TASK GOAL
From the first line through the line containing "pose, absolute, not", transcribe the records exactly and include no other lines.

Start of RECORDS FOR THIS TASK

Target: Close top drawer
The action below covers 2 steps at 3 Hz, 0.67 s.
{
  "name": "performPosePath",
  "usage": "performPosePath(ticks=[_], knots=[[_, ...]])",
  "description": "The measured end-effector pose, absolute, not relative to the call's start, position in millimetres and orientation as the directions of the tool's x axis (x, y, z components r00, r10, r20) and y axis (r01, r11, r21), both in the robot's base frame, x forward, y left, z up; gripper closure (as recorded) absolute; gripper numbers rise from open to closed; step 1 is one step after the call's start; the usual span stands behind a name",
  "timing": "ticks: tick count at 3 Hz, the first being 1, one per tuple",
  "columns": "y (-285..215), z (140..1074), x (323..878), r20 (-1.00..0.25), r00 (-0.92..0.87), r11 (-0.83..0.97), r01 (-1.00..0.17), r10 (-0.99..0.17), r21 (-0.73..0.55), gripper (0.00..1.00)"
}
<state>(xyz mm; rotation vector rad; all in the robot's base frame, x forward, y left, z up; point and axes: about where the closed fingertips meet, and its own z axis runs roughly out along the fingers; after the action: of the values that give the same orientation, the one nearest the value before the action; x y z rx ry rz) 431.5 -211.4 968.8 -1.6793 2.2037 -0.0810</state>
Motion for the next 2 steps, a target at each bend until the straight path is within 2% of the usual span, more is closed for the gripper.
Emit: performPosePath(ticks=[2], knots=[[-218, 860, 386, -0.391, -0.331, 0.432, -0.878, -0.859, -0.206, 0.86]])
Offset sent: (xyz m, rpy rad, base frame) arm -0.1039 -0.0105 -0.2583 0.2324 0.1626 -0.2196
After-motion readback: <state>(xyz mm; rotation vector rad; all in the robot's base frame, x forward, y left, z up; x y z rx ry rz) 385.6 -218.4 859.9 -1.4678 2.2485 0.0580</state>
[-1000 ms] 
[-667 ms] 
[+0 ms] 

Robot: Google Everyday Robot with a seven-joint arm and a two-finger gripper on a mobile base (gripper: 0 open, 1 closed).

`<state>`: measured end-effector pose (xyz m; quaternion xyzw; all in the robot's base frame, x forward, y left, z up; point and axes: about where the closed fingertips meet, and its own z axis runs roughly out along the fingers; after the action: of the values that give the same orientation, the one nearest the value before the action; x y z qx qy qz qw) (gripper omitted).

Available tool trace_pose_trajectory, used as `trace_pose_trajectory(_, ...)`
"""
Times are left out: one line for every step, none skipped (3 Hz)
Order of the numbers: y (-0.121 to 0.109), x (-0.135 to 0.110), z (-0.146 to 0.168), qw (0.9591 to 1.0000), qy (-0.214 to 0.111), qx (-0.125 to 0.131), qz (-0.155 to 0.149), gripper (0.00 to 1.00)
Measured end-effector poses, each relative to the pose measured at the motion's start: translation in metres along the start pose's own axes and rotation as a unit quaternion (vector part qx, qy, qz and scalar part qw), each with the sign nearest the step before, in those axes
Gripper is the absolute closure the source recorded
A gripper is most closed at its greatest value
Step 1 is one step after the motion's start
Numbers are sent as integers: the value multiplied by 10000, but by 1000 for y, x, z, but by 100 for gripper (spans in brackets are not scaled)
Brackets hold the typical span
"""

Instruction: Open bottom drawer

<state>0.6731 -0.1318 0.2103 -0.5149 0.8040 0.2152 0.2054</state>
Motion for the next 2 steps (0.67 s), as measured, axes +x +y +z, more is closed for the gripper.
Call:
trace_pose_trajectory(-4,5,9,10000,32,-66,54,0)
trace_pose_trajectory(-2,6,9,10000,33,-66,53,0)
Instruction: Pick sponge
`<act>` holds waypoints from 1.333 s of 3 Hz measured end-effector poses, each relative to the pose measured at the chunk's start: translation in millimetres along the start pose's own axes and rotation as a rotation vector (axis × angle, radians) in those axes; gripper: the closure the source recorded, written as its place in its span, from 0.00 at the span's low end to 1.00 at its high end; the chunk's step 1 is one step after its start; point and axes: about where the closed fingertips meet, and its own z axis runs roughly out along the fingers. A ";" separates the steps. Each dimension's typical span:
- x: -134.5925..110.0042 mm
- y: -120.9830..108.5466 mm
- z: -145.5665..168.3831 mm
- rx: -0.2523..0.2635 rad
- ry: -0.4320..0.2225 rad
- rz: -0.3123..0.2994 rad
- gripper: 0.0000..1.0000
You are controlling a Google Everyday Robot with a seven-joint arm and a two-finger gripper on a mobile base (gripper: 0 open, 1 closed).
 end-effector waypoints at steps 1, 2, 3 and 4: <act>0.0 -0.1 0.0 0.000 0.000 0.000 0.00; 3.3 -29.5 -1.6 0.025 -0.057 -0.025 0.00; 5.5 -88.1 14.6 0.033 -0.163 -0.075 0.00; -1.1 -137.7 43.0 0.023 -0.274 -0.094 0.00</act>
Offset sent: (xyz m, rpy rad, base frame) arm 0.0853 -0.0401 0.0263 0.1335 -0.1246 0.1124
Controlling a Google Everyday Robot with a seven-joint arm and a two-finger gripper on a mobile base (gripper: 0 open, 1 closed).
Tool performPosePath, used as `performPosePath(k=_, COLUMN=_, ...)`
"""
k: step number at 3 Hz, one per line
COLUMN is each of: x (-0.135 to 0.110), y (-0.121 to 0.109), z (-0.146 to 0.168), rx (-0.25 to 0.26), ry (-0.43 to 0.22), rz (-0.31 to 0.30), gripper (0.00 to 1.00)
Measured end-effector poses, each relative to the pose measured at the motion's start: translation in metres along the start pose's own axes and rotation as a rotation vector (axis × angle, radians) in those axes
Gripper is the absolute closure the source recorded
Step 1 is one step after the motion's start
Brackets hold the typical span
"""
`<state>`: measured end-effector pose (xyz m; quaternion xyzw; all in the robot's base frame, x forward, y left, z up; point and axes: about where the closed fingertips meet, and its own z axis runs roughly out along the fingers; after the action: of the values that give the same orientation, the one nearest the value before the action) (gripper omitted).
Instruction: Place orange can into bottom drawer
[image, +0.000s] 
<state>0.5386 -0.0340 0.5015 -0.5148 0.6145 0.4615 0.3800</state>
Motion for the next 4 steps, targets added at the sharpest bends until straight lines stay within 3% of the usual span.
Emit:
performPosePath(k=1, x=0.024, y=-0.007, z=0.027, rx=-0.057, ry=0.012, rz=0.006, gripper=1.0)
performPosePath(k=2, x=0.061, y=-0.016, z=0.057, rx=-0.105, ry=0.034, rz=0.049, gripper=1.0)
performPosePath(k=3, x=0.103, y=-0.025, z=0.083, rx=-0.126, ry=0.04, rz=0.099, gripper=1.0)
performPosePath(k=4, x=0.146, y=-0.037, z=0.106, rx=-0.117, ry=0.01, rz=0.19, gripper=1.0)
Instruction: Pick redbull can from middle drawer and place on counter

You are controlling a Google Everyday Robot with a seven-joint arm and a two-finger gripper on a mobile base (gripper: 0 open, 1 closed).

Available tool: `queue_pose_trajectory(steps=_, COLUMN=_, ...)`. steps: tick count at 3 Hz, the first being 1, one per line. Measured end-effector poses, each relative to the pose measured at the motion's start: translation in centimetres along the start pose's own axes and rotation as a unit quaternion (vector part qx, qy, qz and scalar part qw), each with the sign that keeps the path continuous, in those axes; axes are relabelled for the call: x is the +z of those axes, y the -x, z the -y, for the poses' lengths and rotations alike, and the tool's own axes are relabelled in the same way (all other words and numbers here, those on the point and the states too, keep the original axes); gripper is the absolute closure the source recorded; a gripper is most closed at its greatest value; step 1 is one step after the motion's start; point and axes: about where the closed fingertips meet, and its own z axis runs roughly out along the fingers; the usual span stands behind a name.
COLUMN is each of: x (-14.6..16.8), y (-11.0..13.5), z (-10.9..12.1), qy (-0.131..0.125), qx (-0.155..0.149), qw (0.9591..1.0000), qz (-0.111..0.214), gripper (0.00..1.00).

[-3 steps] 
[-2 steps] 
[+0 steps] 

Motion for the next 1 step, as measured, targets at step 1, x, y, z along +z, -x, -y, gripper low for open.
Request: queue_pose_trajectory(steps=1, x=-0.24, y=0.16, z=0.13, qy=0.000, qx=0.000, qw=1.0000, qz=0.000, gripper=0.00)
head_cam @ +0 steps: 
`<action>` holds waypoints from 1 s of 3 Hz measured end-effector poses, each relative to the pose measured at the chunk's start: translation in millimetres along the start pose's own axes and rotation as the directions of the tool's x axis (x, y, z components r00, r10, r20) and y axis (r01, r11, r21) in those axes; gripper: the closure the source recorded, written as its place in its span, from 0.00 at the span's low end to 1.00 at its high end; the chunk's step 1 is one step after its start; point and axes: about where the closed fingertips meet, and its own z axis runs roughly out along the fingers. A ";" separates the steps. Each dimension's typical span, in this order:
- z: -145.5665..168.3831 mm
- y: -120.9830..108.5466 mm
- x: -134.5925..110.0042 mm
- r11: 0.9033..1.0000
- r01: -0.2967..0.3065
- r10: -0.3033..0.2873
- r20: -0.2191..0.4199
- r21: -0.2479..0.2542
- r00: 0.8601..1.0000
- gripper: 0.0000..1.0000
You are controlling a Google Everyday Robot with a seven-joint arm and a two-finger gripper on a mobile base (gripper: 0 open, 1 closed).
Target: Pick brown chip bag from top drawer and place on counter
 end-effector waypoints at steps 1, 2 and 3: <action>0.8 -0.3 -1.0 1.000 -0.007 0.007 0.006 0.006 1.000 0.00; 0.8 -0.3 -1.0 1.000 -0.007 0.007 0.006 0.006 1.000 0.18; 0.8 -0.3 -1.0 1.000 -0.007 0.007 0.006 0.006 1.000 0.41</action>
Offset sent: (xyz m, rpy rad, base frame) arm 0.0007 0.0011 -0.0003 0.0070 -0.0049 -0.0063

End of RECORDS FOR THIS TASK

SOLUTION FOR THIS EXERCISE
Target: Close top drawer
The action below covers 2 steps at 3 Hz, 0.67 s.
{
  "name": "performPosePath",
  "usage": "performPosePath(ticks=[_], knots=[[_, ...]])",
  "description": "The measured end-effector pose, absolute, not relative to the call's start, position in millimetres and orientation as the directions of the tool's x axis (x, y, z components r00, r10, r20) and y axis (r01, r11, r21), both in the robot's base frame, x forward, y left, z up; gripper closure (as recorded) absolute; gripper numbers rise from open to closed; step 1 is one step after the call's start; the usual span stands behind a name",

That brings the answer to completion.